転生物に物申す!
よくある転生物に疑問を抱いて投稿してみました。
買い物をしようと思って、家の外に出ました。
買い物を終えて、ろくに確認せずに曲がり角を曲がりました。
居眠り運転中のトラックに追突され、赤く染まる視界の中で「あ、これは死んだな」と思いました。
――――そしたら。
いつまで経っても意識があるのに不思議に思って目を開いたら、あら不思議。
なんだか真っ白な雲みたいな物に囲まれた空間に、一人間抜けに突っ立っていました。
まるでどこかのネット小説で読んだみたいなシーンだな、と感心していたら目の前にふわふわと光り輝く光球が。
『申し訳ありません。本来ならば、貴方は死ぬ筈の人ではなかったのです』
ネット小説に出てくるような威厳のある老人や美幼女ではなかったけれど、口もない光球はそう宣った。

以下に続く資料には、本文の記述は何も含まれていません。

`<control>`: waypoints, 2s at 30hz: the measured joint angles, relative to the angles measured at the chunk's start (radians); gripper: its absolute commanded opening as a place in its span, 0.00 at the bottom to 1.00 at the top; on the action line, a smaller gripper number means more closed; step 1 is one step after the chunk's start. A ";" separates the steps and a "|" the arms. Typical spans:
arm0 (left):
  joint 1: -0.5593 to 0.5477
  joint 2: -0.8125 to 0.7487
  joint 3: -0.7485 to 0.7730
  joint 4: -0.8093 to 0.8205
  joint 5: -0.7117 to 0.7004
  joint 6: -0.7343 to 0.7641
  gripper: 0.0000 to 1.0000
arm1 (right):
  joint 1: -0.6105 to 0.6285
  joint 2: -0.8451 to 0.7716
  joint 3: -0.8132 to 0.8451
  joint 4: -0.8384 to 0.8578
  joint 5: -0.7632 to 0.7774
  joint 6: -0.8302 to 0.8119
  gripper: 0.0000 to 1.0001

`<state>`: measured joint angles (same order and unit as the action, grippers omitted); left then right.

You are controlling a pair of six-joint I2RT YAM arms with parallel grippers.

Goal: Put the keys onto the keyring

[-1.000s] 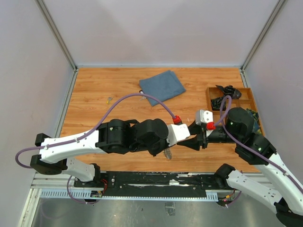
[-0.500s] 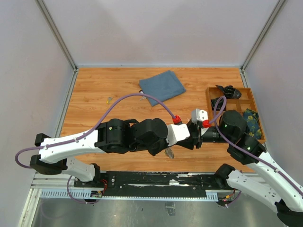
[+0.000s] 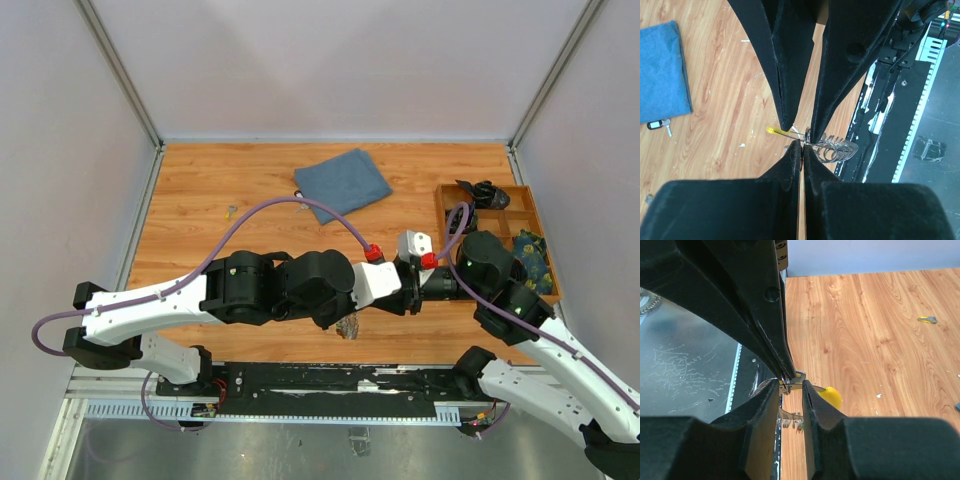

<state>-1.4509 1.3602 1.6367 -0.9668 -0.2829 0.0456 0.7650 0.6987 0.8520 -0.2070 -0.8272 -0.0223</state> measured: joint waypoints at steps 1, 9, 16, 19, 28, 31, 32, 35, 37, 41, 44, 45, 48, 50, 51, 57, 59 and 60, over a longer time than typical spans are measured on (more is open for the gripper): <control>0.000 0.000 0.000 0.000 0.000 0.000 0.00 | 0.001 0.001 0.000 0.000 0.000 0.000 0.25; 0.000 0.000 0.000 0.000 0.000 0.000 0.01 | 0.007 0.021 -0.002 0.001 -0.006 0.000 0.19; 0.000 0.000 0.000 -0.010 0.003 0.002 0.00 | 0.021 0.025 -0.006 0.002 -0.012 0.000 0.01; 0.000 -0.001 0.000 -0.011 0.002 0.002 0.02 | 0.023 0.026 -0.006 0.002 -0.013 -0.002 0.00; 0.000 -0.075 -0.052 0.078 0.014 0.003 0.27 | 0.028 -0.026 -0.006 0.002 0.020 -0.004 0.00; 0.000 -0.147 -0.099 0.142 0.029 0.003 0.28 | 0.028 -0.037 -0.004 0.000 0.024 -0.003 0.00; 0.000 -0.174 -0.118 0.167 0.035 0.002 0.28 | 0.028 -0.038 -0.002 0.000 0.024 -0.003 0.00; 0.000 -0.233 -0.160 0.227 0.049 0.002 0.28 | 0.028 -0.041 0.011 -0.003 0.024 -0.003 0.00; 0.000 -0.264 -0.189 0.269 0.058 0.002 0.29 | 0.028 -0.043 0.024 -0.005 0.024 -0.002 0.00; 0.000 -0.297 -0.242 0.345 0.075 0.002 0.31 | 0.028 -0.048 0.042 -0.001 0.024 0.006 0.00; 0.000 -0.299 -0.268 0.375 0.084 0.002 0.32 | 0.028 -0.054 0.043 0.002 0.024 0.020 0.00; 0.000 -0.299 -0.275 0.384 0.089 0.002 0.32 | 0.028 -0.055 0.043 0.003 0.024 0.024 0.00; 0.000 -0.299 -0.291 0.409 0.108 0.002 0.32 | 0.028 -0.060 0.043 0.010 0.024 0.032 0.00; 0.000 -0.299 -0.295 0.422 0.115 0.002 0.32 | 0.028 -0.060 0.048 0.012 0.024 0.039 0.00; 0.000 -0.299 -0.296 0.426 0.119 0.002 0.32 | 0.028 -0.060 0.049 0.016 0.025 0.042 0.00; 0.000 -0.299 -0.296 0.444 0.124 0.001 0.28 | 0.028 -0.068 0.052 0.031 0.025 0.054 0.00; 0.000 -0.299 -0.296 0.444 0.124 0.001 0.25 | 0.028 -0.071 0.052 0.031 0.025 0.057 0.00; 0.000 -0.299 -0.296 0.444 0.125 0.000 0.24 | 0.028 -0.072 0.052 0.032 0.025 0.058 0.00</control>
<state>-1.4509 1.0615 1.3403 -0.5224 -0.1581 0.0460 0.7929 0.6266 0.9043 -0.1753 -0.8024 0.0353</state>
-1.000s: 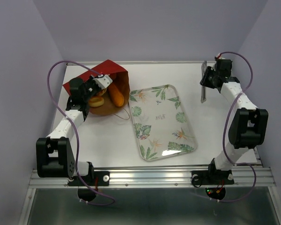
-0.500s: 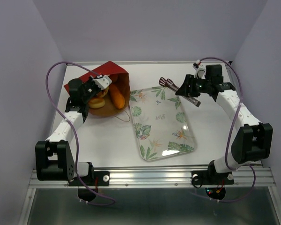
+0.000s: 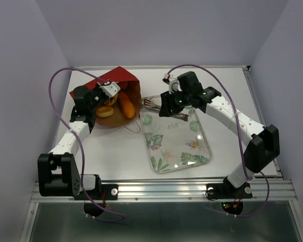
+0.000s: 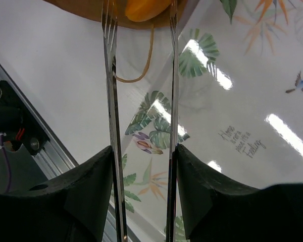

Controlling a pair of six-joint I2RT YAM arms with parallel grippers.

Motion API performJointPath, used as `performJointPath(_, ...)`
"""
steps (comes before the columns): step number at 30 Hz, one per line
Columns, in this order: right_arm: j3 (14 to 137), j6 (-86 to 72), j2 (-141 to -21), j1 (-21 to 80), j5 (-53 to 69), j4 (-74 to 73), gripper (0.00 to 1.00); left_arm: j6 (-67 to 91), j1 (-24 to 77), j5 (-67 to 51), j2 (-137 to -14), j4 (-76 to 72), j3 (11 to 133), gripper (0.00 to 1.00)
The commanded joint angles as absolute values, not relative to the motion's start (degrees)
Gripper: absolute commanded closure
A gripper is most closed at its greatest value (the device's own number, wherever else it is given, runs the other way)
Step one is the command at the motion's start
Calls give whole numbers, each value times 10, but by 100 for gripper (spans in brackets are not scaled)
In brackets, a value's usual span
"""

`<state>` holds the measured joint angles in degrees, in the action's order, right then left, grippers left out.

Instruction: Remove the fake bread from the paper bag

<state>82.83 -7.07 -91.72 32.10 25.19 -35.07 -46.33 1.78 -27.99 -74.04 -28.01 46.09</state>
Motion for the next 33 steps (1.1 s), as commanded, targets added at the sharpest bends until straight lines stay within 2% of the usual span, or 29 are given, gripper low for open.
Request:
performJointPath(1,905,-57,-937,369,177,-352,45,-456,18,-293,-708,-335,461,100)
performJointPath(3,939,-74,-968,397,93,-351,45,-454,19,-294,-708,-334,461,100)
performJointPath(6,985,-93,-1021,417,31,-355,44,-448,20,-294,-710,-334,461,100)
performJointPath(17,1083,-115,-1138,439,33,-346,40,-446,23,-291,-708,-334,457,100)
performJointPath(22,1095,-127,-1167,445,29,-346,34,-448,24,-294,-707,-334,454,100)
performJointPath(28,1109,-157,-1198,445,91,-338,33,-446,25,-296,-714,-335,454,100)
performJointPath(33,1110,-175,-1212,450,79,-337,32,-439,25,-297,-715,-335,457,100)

そのままつらつらと好き勝手言う光球の話の大部分を聞き流しながら判ったのは幾つかの事。
一つ。
私は本来死ぬべきでないのに、この光球の手違いによって殺されてしまった事。
二つ。
お詫びとして、願い事を三つ叶えて転生させてくれる事。
三つ。
転生先は残念ながらランダムで、どこに生まれるのかどうかは判らない事。
四つ。
生き返る事だけは、残念ながら出来ない事。
「成る程、話は判った。それで、願いは三つまで叶えてくれるんだね?」
『はい。余程無茶苦茶な物でない限りは可能です。自分の好きな漫画のキャラクターが持っている能力など、人の想像力が考える様な物は可能ですけど』
その言葉に、今まで読み漁って来たネット小説の数々が頭をよぎる。
大体こういう神的存在が出て来た場合、主人公である転生者達は色々な漫画のキャラの能力や姿やらを持って、漫画か異世界に転生する。

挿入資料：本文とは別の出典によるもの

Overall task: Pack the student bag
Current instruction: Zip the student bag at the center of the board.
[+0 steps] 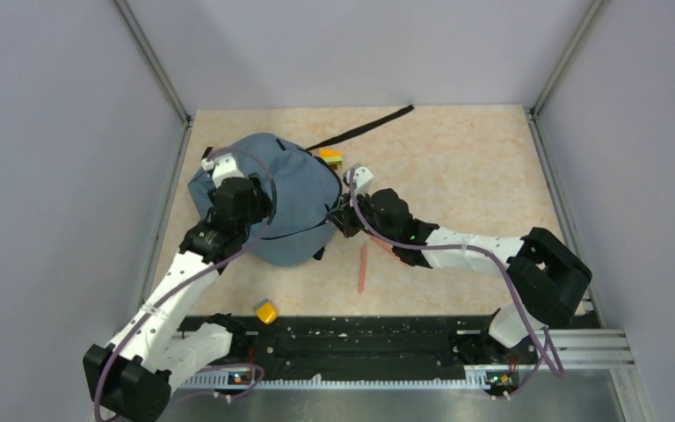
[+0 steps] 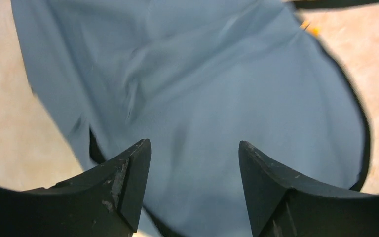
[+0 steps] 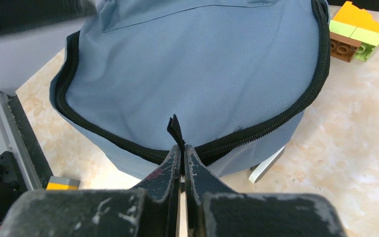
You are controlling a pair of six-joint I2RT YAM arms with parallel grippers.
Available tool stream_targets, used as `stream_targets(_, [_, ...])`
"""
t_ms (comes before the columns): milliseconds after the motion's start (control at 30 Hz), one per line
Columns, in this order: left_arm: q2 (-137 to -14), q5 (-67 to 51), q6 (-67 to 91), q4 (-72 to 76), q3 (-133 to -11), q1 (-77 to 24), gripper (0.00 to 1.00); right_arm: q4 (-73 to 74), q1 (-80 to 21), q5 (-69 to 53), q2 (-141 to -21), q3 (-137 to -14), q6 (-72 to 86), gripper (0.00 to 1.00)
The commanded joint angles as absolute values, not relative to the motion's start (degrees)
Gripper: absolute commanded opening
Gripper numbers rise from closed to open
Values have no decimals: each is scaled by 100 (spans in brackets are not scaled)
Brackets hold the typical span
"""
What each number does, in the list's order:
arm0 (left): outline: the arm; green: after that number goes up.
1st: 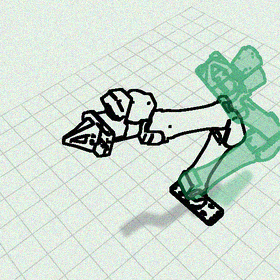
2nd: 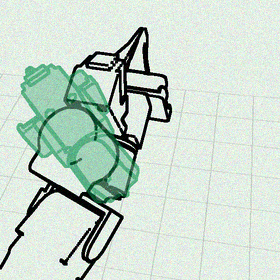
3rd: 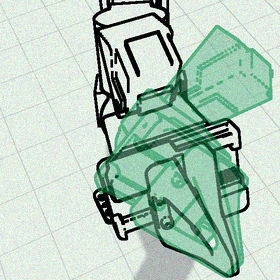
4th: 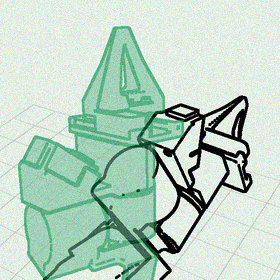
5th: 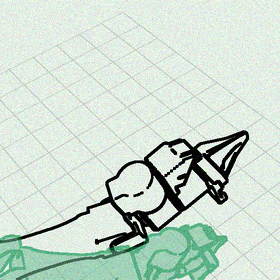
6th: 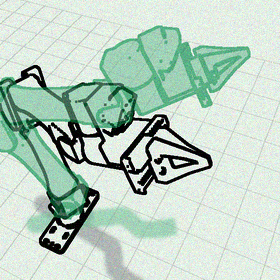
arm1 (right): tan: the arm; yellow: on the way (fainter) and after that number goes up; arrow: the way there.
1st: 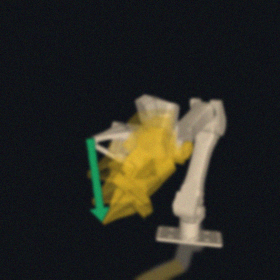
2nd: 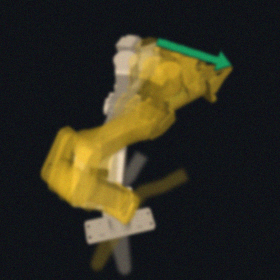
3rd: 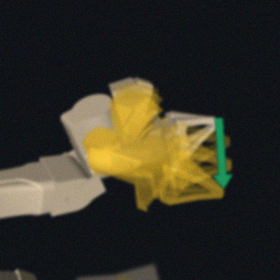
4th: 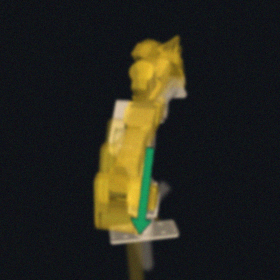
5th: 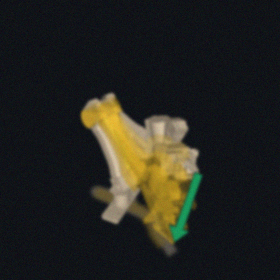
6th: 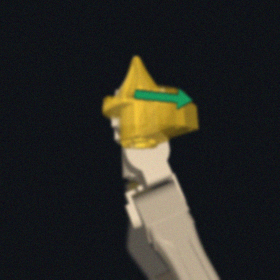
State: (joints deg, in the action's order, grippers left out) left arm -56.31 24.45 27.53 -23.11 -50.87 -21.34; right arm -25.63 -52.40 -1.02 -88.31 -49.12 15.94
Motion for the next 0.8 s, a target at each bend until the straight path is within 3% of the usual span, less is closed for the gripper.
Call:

そしてそこでチートやバグキャラになって、第二の人生を謳歌する――まさしくテンプレ展開である。
「なら、いいかい?」
『はい。いつでもどうぞ』
少しは罪悪感を感じているのだろう。神妙な声になった光球が先を促してくる。
「なら。第一の願いだけど、私の家族が経営している会社を私の血縁が継いでいる間は、会社の業績が上がる事はあっても下がらず、絶対に潰れない様にしてほしい」
『は? わ、判りました』
「第二の願いだけど、私と血がつながっている人物は人生にどんな苦難があったとしても、最後には満足に生きたと笑って死ねる様にして欲しい」
『……』
「……出来る?」
『可能ですけど、それでいいのですか? 今までここに来た人々は能力やら美しい容姿やらを望んで生まれ変わっていきましたけど』
どうにも釈然としないらしい光球が、ふよふよと浮きながらそう答える。
「アホくさ。唐突すぎる転生とかなら兎も角、なんでも願いを叶えてくれる相手に出会ったなら、それまで育ててくれた恩を返す方が先じゃない。葬式代だって安くないし」
人が十数年生きるのだけでかかる費用はかなりのものだ。
ましてや自分はまともに社会で働き出す前に死んでしまったせいで、生まれて十数年間に多大な労苦を親にかけ続けておきながら死んだのだ。
その恩を返さないなんて、そんな無責任な事をしたくない。
手段としては反則的だが、神らしい存在の助力を願えるのであれば、これほど助かる事はない。
なにせ、今は世界的な不景気なのだ。
『判りました。なんでも、と言ったのはこちらですからね。それで? 第三の願いは何にするのです?』
溜め息を吐きながら、光球は尋ねてきた。
「――――そんなの簡単。転生なんかしないでいいから、普通に死んだ人が死ぬとき見たいに、このまま眠る様に死なせて」
第二の人生なんか、私は望まない。
私が私であるままに、愛する人々の記憶が残っているうちに、普通に私は死ぬべきだ。
自称神による転生なんて、私には必要ないのだ。